The records that follow are to be repeated exactly, with the pictures removed.

**Exercise data:**
%%
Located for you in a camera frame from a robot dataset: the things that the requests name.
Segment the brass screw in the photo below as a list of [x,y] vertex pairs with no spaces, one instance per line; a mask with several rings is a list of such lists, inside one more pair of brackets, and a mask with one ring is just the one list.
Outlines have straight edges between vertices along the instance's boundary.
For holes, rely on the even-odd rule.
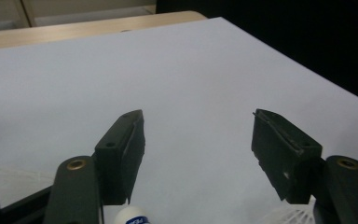
[[353,160],[339,158],[337,160],[338,165],[347,168],[349,170],[358,170],[358,163]]
[[86,165],[86,161],[85,160],[75,160],[75,161],[71,161],[68,163],[68,165],[66,166],[66,168],[68,170],[78,170],[83,168]]

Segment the white cloth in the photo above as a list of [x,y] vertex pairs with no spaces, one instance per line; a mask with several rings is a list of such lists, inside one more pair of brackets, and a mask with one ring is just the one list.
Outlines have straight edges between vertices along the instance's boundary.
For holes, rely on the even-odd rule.
[[257,108],[358,160],[358,98],[223,19],[0,49],[0,167],[54,175],[143,109],[132,203],[152,223],[255,223],[280,203],[251,151]]

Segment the white surface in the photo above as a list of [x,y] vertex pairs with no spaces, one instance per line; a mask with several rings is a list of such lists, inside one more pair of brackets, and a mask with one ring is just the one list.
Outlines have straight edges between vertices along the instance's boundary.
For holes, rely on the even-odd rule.
[[223,19],[0,49],[0,167],[53,174],[138,108],[131,201],[153,223],[255,223],[279,204],[251,151],[257,108],[358,160],[358,98]]

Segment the dark background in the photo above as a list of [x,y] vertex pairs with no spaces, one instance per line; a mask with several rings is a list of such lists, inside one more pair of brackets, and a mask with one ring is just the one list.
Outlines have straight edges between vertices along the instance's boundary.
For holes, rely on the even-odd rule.
[[157,13],[223,17],[358,95],[358,0],[158,0]]

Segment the wooden surface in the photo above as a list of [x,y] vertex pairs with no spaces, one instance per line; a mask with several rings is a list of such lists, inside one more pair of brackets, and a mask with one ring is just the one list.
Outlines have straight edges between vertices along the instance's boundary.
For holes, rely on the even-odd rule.
[[0,31],[0,49],[200,20],[206,18],[198,12],[185,11]]
%%
**Exercise output:**
Located for you in a camera frame from a robot dataset: the things that the requests name.
Segment the brass screw in the photo below as a list of [x,y] vertex pairs with no spaces, one instance per line; a mask with several rings is a list of such lists, inside one more pair of brackets, and a mask with one ring is just the one list.
Outlines have straight edges between vertices along the instance's boundary.
For holes, rely on the even-odd rule.
[[353,160],[339,158],[337,160],[338,165],[347,168],[349,170],[358,170],[358,163]]
[[86,165],[86,161],[85,160],[75,160],[75,161],[71,161],[68,163],[68,165],[66,166],[66,168],[68,170],[78,170],[83,168]]

Segment the white cloth in the photo above as a list of [x,y] vertex pairs with no spaces, one instance per line; a mask with several rings is a list of such lists, inside one more pair of brackets, and a mask with one ring is just the one list.
Outlines have straight edges between vertices along the instance's boundary.
For holes, rely on the even-odd rule.
[[257,108],[358,160],[358,98],[223,19],[0,49],[0,167],[54,175],[143,109],[132,203],[152,223],[255,223],[280,203],[251,151]]

Segment the white surface in the photo above as a list of [x,y] vertex pairs with no spaces, one instance per line; a mask with several rings is a list of such lists, inside one more pair of brackets, and a mask with one ring is just the one list.
Outlines have straight edges between vertices along the instance's boundary.
For holes, rely on the even-odd rule.
[[223,19],[0,49],[0,167],[53,174],[138,108],[131,201],[153,223],[255,223],[279,204],[251,151],[257,108],[358,160],[358,98]]

Segment the dark background in the photo above as a list of [x,y] vertex pairs with no spaces, one instance per line; a mask with several rings is a list of such lists, inside one more pair of brackets, and a mask with one ring is just the one list.
Outlines have straight edges between vertices along the instance's boundary.
For holes, rely on the even-odd rule.
[[157,13],[223,17],[358,95],[358,0],[158,0]]

Segment the wooden surface in the photo above as a list of [x,y] vertex pairs with no spaces, one instance per line; a mask with several rings is a list of such lists, inside one more pair of brackets, and a mask with one ring is just the one list.
Outlines have straight edges between vertices along the instance's boundary.
For holes, rely on the even-odd rule.
[[0,31],[0,49],[200,20],[206,18],[198,12],[185,11]]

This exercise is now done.